私が司法書士の世界に入ろうと思ったのは法律に携わりたいという希望があったからだ。弁護士でもよかったのだが、司法書士のほうが敷居が低く気軽に法律相談にのれるだろうということで決めた。

しかし、実際には自営業である限り利益が優先する。ここの事務所では裁判事務は報酬が割に合わないと言う理由で来客があっても裁判関係というだけで、他の事務所に行くよう促していた。

また、キックバックや補助者のみの立会いも当然のように行われていた。キックバックは「事務所の収支は明示すること」と司法書士会則で、補助者立会いは書士会から避けるよう会報等で通達がされている。

だが、キックバック不動産業者から当然のように要求され、ダブルブッキングになってしまったときは補助者を有資格者のようにごまかして行っていた。

結局のところ法律に携わるとは言っても、公務員におけるオンブズマンのように司法書士会が常時監視しているわけではないと感じてしまった。

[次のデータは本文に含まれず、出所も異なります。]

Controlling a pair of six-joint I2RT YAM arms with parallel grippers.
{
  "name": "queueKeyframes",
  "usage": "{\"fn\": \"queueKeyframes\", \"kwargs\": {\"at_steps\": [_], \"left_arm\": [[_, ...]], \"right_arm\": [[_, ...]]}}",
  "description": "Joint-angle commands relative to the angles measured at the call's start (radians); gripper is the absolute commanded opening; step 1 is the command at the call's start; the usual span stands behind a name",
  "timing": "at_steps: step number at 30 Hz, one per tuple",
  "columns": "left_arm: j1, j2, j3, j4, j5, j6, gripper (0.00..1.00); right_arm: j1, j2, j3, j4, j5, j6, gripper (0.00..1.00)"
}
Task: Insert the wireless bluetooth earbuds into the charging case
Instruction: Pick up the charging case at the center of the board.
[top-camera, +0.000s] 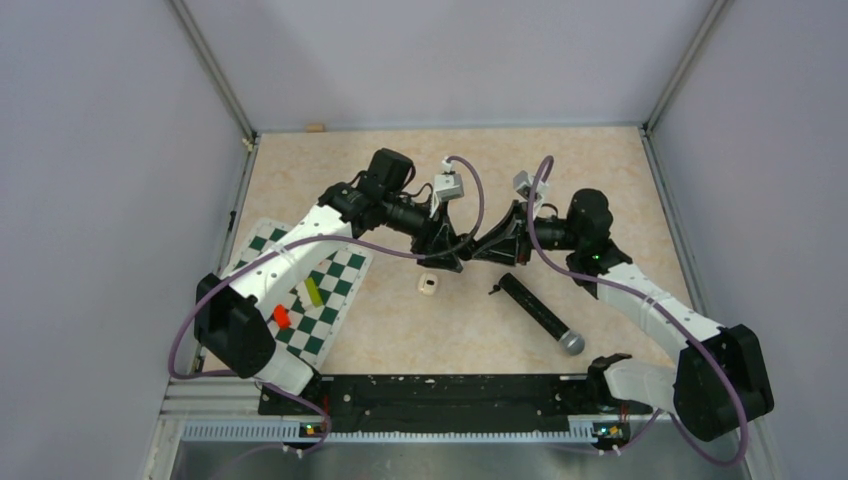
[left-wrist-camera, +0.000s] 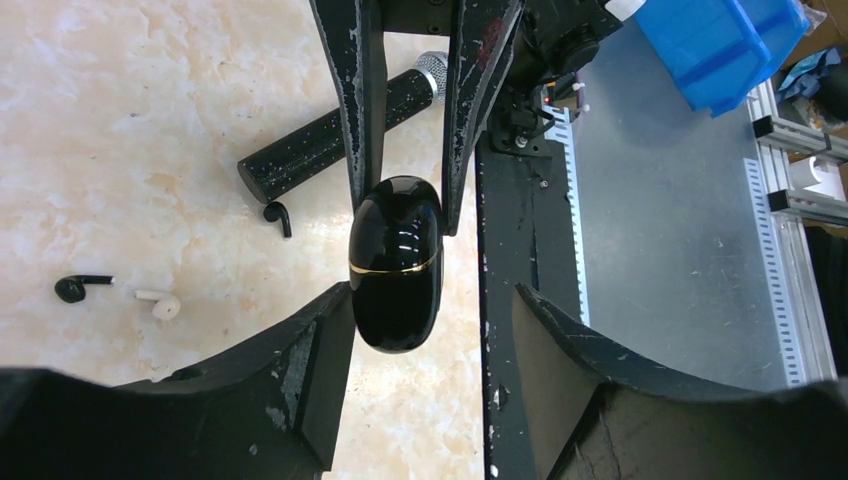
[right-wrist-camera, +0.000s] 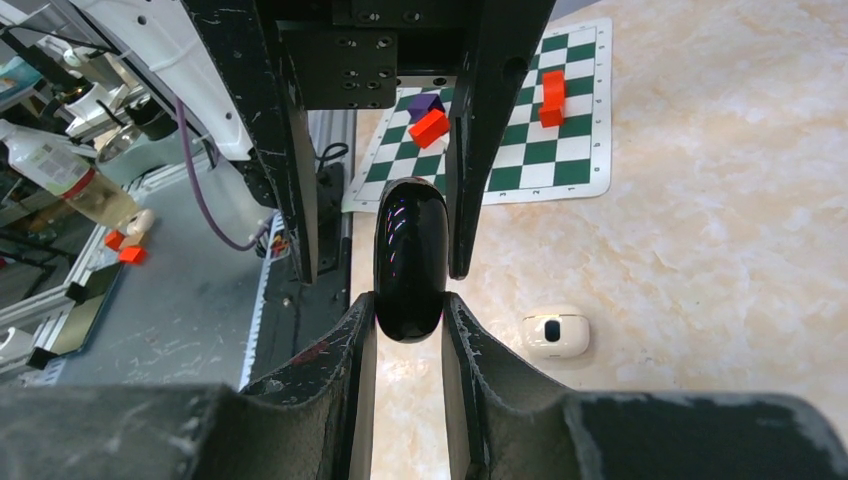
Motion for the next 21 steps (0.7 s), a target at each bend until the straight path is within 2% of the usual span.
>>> {"fn": "queueKeyframes", "kwargs": {"at_steps": [1, 12, 18, 21], "left_arm": [[-0.006, -0.033, 0.025, -0.003, -0.003, 0.040, 0.63], [-0.013, -0.022, 0.022, -0.019, -0.007, 0.062, 0.68], [-0.033, -0.008, 0.033, -0.036, -0.018, 0.076, 0.67], [-0.039, -0.005, 0.034, -0.042, -0.021, 0.080, 0.62]], "right_arm": [[-0.011, -0.016, 0.038, -0.006, -0.050, -0.032, 0.09], [-0.009, 0.021, 0.070, -0.101, -0.096, -0.101, 0.09], [-0.008, 0.032, 0.079, -0.136, -0.100, -0.129, 0.09], [-0.007, 0.031, 0.079, -0.136, -0.099, -0.129, 0.09]]}}
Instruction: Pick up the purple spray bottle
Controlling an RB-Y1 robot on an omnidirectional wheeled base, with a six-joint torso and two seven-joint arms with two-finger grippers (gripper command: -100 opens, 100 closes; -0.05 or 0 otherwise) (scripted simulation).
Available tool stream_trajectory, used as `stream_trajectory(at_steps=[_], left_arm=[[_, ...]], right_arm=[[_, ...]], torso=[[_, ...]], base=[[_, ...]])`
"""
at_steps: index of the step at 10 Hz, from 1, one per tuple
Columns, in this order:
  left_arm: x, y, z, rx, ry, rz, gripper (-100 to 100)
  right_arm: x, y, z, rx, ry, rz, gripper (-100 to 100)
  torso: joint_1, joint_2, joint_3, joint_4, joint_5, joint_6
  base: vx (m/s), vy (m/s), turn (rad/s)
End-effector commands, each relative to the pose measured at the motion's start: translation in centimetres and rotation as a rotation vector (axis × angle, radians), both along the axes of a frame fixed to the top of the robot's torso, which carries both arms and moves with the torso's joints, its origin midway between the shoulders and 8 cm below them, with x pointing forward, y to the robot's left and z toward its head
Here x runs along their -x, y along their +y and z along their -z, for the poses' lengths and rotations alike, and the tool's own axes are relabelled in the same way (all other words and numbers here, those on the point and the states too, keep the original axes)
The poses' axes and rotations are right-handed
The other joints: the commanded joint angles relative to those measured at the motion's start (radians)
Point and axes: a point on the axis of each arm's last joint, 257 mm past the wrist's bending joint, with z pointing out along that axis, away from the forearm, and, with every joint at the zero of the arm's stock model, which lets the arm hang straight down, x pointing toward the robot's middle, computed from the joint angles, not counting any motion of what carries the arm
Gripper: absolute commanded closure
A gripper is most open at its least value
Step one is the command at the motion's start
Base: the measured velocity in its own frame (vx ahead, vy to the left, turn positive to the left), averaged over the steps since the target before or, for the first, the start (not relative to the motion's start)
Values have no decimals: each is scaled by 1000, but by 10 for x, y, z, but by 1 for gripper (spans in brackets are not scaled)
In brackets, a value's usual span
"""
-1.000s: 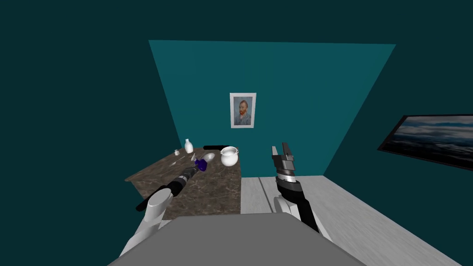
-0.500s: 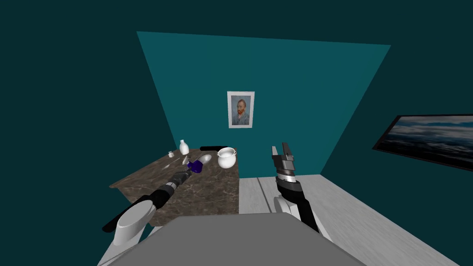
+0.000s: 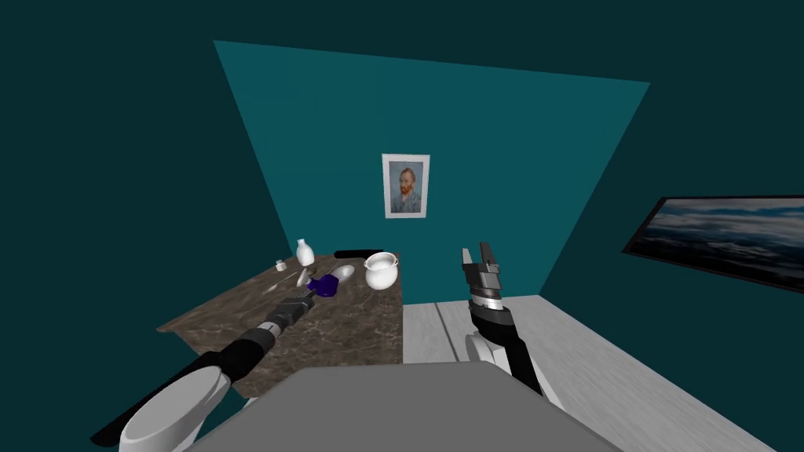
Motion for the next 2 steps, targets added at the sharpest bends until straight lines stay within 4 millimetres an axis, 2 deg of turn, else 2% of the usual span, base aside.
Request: stream_trajectory(at_steps=[1,2], left_arm=[[0,0,0,0,0,0,100],[1,0,-1,-2,-1,0,0]], right_arm=[[0,0,0,0,0,0,0],[0,0,0,0,0,0,0]], torso=[[0,0,0,0,0,0],[1,1,0,0,0,0]], base=[[0,0,0],[0,0,0]])
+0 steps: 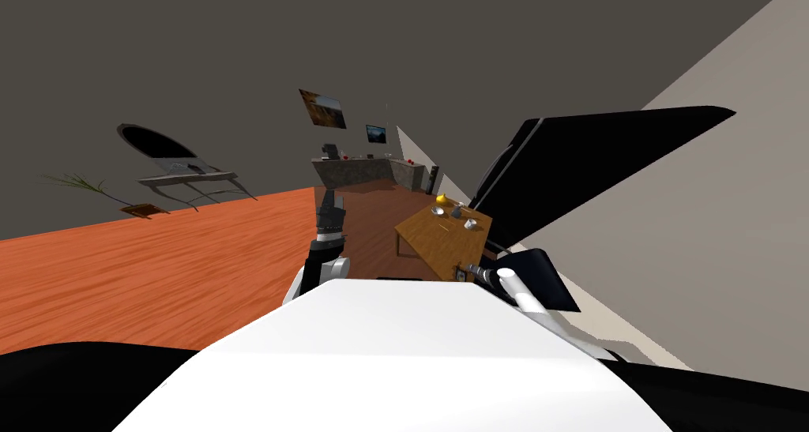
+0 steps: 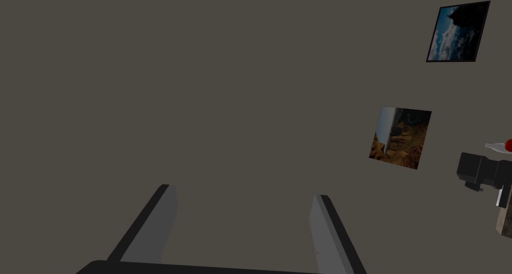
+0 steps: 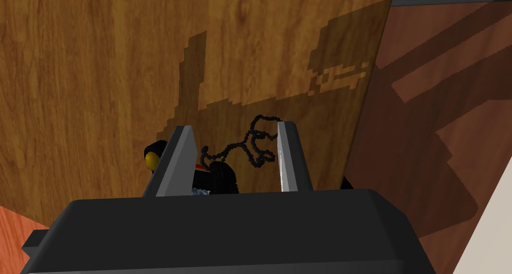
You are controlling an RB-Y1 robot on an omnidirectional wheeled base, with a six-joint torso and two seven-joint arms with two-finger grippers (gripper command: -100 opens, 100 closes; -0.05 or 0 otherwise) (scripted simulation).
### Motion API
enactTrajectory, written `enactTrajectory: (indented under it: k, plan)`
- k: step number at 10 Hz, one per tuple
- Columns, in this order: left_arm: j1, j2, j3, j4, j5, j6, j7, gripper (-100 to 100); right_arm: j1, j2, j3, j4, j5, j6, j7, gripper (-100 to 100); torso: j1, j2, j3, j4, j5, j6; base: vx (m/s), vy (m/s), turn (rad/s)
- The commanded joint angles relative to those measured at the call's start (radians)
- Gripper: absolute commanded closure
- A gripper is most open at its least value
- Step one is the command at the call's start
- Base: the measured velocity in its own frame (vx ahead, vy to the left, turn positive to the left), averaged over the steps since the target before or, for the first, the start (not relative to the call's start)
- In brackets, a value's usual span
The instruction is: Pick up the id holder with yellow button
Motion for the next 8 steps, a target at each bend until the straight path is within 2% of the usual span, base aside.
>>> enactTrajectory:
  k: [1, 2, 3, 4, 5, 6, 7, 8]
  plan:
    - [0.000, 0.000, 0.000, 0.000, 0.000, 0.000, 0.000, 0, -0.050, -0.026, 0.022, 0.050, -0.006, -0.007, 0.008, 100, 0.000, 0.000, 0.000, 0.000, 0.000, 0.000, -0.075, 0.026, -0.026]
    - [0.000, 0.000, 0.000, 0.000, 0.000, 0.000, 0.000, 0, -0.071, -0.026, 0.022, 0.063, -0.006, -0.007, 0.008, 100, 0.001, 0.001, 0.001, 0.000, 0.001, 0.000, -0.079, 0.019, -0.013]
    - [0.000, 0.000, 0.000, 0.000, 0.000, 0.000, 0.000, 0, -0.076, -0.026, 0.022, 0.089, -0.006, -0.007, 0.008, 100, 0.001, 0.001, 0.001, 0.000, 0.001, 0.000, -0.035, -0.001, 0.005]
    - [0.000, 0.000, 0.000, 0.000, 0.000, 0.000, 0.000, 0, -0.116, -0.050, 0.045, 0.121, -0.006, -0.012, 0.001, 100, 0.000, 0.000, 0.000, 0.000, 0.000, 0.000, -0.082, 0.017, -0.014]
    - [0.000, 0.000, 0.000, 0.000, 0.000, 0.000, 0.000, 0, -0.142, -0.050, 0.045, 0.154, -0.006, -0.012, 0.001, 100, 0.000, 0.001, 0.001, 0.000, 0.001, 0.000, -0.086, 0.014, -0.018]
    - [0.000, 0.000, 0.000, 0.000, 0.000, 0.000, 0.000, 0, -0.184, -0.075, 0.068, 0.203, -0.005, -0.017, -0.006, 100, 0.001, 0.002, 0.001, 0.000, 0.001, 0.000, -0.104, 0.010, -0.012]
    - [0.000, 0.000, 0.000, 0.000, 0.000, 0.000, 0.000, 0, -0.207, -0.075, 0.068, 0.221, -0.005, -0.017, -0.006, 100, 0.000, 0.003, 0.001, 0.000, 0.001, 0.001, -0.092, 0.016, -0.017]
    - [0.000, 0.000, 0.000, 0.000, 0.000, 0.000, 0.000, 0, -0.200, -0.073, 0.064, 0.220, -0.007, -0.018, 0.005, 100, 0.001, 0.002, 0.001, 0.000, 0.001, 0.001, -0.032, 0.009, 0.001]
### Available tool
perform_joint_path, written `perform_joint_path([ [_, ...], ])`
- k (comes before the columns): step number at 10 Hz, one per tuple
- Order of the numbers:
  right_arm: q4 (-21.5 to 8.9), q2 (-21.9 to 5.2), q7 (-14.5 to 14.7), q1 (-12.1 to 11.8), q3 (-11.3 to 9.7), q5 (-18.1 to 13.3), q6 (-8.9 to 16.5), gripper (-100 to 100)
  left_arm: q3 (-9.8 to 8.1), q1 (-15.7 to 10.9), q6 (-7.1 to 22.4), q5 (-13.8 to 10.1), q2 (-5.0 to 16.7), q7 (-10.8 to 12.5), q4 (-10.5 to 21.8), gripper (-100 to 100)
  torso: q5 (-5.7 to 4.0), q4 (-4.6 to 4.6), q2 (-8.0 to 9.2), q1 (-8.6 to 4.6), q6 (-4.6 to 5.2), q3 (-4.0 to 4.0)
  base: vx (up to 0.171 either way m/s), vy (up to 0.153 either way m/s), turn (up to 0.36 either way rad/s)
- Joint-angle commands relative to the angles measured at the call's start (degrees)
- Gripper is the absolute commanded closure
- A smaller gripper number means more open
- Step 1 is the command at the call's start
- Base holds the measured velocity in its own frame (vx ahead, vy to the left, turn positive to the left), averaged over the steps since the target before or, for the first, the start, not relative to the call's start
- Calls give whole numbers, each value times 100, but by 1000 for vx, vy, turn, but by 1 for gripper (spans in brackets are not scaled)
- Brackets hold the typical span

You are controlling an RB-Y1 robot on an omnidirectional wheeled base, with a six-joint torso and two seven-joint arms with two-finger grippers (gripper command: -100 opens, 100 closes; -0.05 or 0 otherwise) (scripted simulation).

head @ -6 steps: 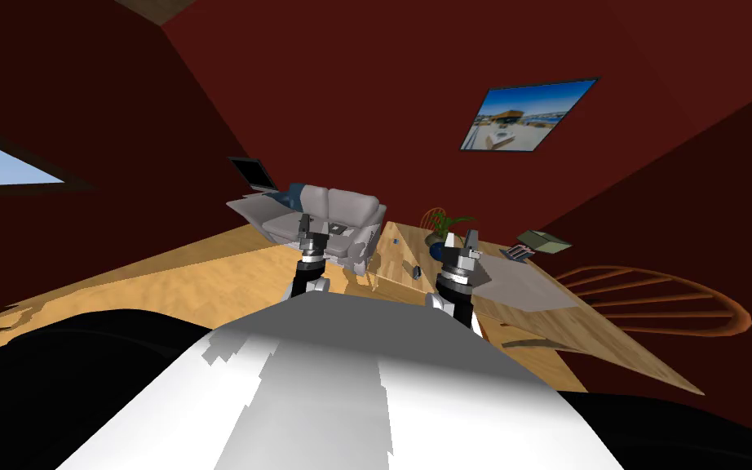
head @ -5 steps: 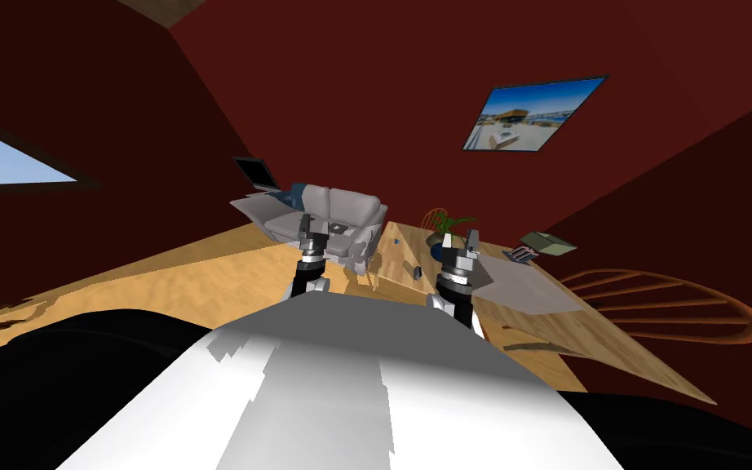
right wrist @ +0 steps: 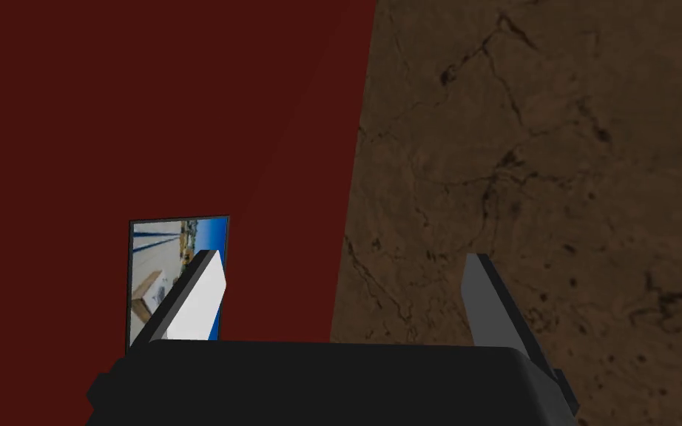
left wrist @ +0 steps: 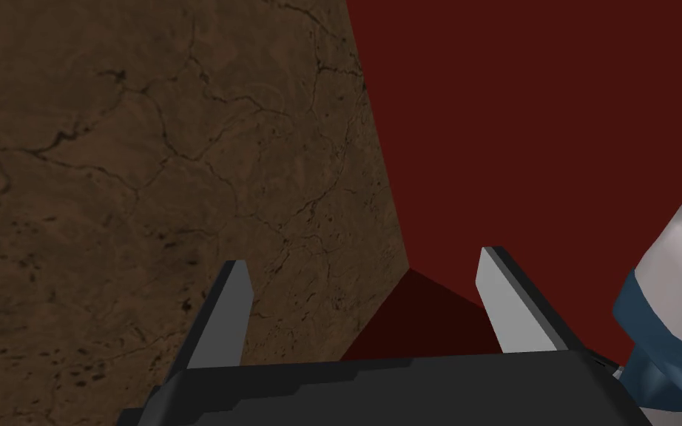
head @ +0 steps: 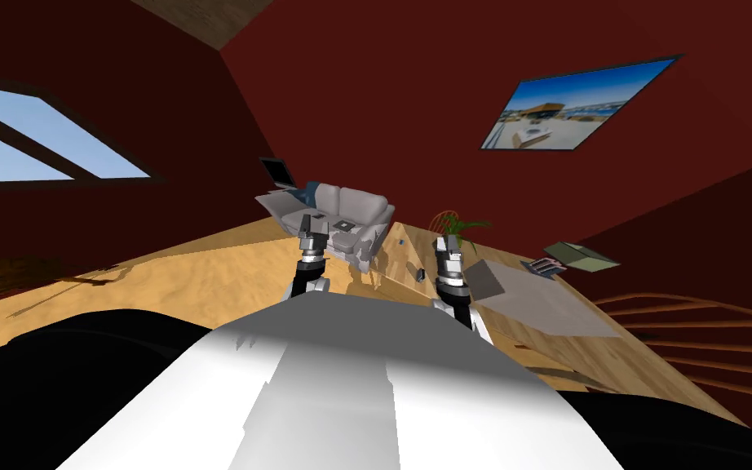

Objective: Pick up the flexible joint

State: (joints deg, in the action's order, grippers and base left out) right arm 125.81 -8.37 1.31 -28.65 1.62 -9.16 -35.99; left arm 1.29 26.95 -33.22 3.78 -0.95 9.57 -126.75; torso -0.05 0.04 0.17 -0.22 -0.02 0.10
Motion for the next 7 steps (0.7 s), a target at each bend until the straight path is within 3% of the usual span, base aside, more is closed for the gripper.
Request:
perform_joint_path([
  [1,-65,-281,235,-75,6,-286,-69,-100,0,0,0,0,0,0,0,0,0,0,0,0,0,0,-52,-51,250],
  [2,-65,-281,235,-75,6,-349,-69,-100,0,0,0,0,0,0,0,0,0,0,1,-1,0,1,-31,-47,51],
  [4,-256,-631,544,-148,15,-750,-209,-100,0,0,0,0,0,0,0,0,1,-2,-8,3,1,-5,-28,-41,233],
  [5,-256,-631,544,-148,15,-816,-209,-100,0,0,0,0,0,0,0,0,1,-2,-8,1,-1,-4,-26,-33,89],
  [7,-480,-987,879,-227,27,-1199,-357,-100,0,1,0,0,0,0,0,0,2,-2,-11,7,1,-6,-28,-30,238],
])
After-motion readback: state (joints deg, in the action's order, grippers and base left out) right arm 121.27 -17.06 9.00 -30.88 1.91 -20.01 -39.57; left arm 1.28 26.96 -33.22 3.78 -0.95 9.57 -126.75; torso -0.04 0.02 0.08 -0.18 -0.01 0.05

それどころか資格を取ったところで必死に営業をしないと仕事さえ取れない業界であり、アピールが苦手な私には無理だと思ったのだ。

この考え方には偏りがあって当然だと思う。

もちろん、自分に非がないわけではない。

申請書や請求書の文字間違いはよく起こっていた。

自分の考え方を理解してもらおうとする態度だって不足していた。

来客者や電話への対応だって傍から見れば見ていられないものだっただろう。

が、さすがにこの事務所には参ってしまった。それが結論である。